The push for designing for health and wellness often takes place in the private business sector, with companies looking for new ways to invest in their employees and increase employee productivity and retention. For businesses, creating a work environment designed for employees’ needs makes sense: happier, healthier people who feel invested in are more productive and have reduced absenteeism. While businesses are able to leverage design for well-being as a recruitment tool, employers do not have any stake in employee residences.
Many in the architecture, engineering and construction community are familiar with the statistic that humans spend 90% of our time indoors. A further look into the study1 that produced this number, shows that only 5.4% of our time is spent in offices and that the majority of our time, 68.7%, is spent in our residences.
With 68.7% of our time spent in our homes, the case for healthy and sustainable homes is apparent. Poor indoor air quality, bad moisture control, materials with toxic chemicals, and locations that do not promote regular exercise can all have a detrimental effect on our health in the long and short term.
Multi-residential buildings and assisted living facilities have a unique opportunity over single family homes because their occupant density and size allows for more impactful sustainability and resilience measures, while also improving the health and well-being of many people.
For assisted living facilities, occupant comfort and happiness is a top priority. Design teams can implement features that positively effect both the occupant and environment. Operable windows allow occupants thermal control and increased outdoor air. Rooms with higher ceilings and taller windows allow daylight to reach further into the building and allow occupants with limited mobility views to the outdoors. Design teams can help to provide places for mental restoration by incorporating outdoor courtyards, gardens, water features, or green areas with seating adjacent to the building. Designers can also help to encourage exercise by providing lean rails throughout the building to help residents move independently.
In multi-residential projects, proximity to diverse uses and alternative transportation is key to encourage walking and reduce emissions associated with vehicles. Design and construction teams can help to reduce the overall embodied carbon of residential buildings while also minimizing occupant exposure to harmful chemicals. Sustainability frameworks such as WELL, Living Building Challenge, and LEED address material consideration through Red Lists and encouraging project teams to obtain chemical inventories and environmental product declarations for building materials.
Indoor air and water quality improvements are additional features of healthy design in multi-residential and assisted living spaces. Indoor air quality should focus on enhanced filtration, appropriate exhaust systems, humidity control, mold prevention, and elimination of combustion based appliances such as fireplaces and gas stoves. For water systems, enhanced water filtration can be used to remove sediment, microorganisms, and inorganic and organic contaminants to provide occupants with high quality drinking water.

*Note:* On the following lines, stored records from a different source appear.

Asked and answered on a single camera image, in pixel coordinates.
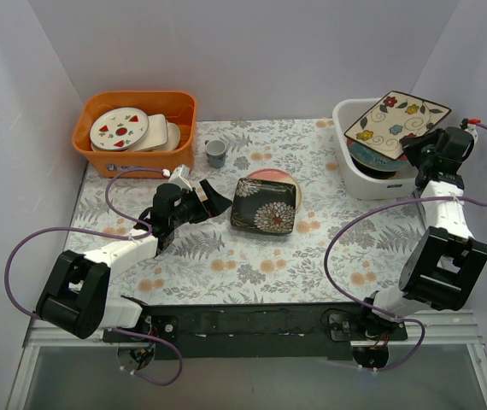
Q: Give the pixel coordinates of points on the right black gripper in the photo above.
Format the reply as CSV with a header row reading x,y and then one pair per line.
x,y
417,147

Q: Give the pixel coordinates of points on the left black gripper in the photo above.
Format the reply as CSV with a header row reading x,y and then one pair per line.
x,y
202,198

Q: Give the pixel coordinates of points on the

To round out the sustainable design process, buildings must have ongoing operational excellence and emergency preparedness to truly be sustainable and resilient. Regular mold inspections, filter replacements, sustainable purchasing of lighting, paints, and other repairs materials, pest control, and regular water testing will help facilities personnel maintain a healthy and efficient building. Rating systems like RELi, WELL, and Fitwel offer guidance in creating emergency preparedness plans and establishing protocols that can help keep residents safe during natural disasters and other emergencies.
Multi-residential and assisted living buildings provide an opportunity to start integrating all aspects of sustainability into the environments that we spend most of our time. Through an integrative approach, design teams can address the triple bottom line and create buildings with reduced impact on the environment and their occupants.
- Klepeis, Neil E., et al. The National Human Activity Pattern Survey (NHAPS): A Resource for Assessing Exposure to Environmental Pollutants. 2001.